Cuomo's Lesson for House Republicans
New York's Governor exposes the fraud of 'baseline budgeting.
Move over, Chris Christie. New York Democratic Governor Andrew Cuomo is bidding to join the New Jersey Republican as the national spokesman for fiscal sanity, and he's doing so in a politically clever way that House Republicans could learn from.
The budget that Mr. Cuomo unveiled this week closes a gaping deficit with major budget reductions, calling for spending cuts in state hiring, education, health care, aid to universities and payments to cities. The plan would balance the Empire State's $135 billion budget without a dime of new taxes or borrowing. Remarkably, if his budget passed, the state would spend $3.5 billion less than it did last year.
And remember, we're talking about politically liberal New York, not New Hampshire.
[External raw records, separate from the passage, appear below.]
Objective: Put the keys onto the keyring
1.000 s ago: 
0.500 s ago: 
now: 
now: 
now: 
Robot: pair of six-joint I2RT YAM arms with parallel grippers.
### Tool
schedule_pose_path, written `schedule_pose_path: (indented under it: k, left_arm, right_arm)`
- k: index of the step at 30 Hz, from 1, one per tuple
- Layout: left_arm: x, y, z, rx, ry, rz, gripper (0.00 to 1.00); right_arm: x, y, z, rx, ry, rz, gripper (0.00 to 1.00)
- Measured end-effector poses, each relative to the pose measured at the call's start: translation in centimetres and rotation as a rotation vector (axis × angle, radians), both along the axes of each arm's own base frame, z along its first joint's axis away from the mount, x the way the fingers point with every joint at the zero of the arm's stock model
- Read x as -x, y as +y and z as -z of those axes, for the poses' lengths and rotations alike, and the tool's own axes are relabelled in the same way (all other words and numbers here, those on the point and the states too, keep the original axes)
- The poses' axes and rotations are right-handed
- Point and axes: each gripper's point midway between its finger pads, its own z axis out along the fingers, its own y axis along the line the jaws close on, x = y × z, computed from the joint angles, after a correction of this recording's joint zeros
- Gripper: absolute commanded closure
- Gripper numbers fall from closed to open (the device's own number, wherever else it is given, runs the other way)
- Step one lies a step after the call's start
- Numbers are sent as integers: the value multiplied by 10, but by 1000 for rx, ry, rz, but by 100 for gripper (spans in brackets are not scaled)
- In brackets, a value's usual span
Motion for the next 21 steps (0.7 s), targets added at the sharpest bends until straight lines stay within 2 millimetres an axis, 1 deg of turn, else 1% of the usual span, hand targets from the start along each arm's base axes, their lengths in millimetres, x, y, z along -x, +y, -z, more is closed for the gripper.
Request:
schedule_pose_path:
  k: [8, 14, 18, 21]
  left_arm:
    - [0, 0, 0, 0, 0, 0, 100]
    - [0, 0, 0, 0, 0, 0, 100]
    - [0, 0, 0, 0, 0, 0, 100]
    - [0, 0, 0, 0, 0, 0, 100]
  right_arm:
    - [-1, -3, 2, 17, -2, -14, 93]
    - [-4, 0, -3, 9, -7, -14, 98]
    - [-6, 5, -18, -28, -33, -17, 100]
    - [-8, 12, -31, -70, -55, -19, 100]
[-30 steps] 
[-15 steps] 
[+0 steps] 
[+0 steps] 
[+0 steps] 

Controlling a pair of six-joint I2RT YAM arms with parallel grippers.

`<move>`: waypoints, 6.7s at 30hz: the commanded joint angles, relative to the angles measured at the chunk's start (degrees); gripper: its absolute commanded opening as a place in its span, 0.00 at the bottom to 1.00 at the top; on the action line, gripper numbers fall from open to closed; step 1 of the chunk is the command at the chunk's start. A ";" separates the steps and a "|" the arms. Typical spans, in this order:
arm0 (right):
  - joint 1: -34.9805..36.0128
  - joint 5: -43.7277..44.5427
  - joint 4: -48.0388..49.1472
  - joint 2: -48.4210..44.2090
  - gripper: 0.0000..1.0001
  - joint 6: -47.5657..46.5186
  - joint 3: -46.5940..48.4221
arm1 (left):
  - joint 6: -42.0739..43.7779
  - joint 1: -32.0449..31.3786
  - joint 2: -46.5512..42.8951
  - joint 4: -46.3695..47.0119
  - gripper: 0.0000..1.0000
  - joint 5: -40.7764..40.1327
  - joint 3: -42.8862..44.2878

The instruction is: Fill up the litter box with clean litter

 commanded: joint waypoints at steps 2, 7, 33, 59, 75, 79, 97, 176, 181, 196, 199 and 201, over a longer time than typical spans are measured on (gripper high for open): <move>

If you're surprised by this, you should see long-time Democratic Assembly Speaker Sheldon Silver, who looks as though he stuck his finger in the electric socket.
These cuts are impressive on their own, but Mr. Cuomo's real conceptual breakthrough is to expose the rigged-game of "baseline budgeting." This is a gambit by which spending increases automatically each year even before a Governor submits his budget. The "baseline" grows each year due to spending formulas that legislatures build into the law even before they take a single vote.
Mr. Cuomo put it this way in a New York Post op-ed on Tuesday: "When a governor takes office, in many ways the die has already been cast. Unbelievably, this year these rates and formulas in total call for a 13 percent increase in Medicaid and a 13 percent increase in education funding next year."
This means that if Mr. Cuomo proposes a spending increase for Medicaid that is less than 13%, he will be attacked for "cutting" spending. Yet overall Medicaid spending would still increase. As Mr. Cuomo notes, "this process frames the dialogue around the budget and biases the political discourse." That is precisely the goal of government unions and the politicians who follow their orders because it allows them to increase spending even as they cry fiscal havoc.
Mr. Cuomo points out that under the automatic baseline formulas, the New York state budget deficit this year is estimated to be $10 billion. Yet if the state operated like families do, with a new budget for each year starting from a base of what the state spent the year before, the deficit would be closer to $2 billion. Closing a deficit of that size suddenly becomes a lot easier, making it much harder to justify the tax increases that Mr. Silver and his cronies are famous for.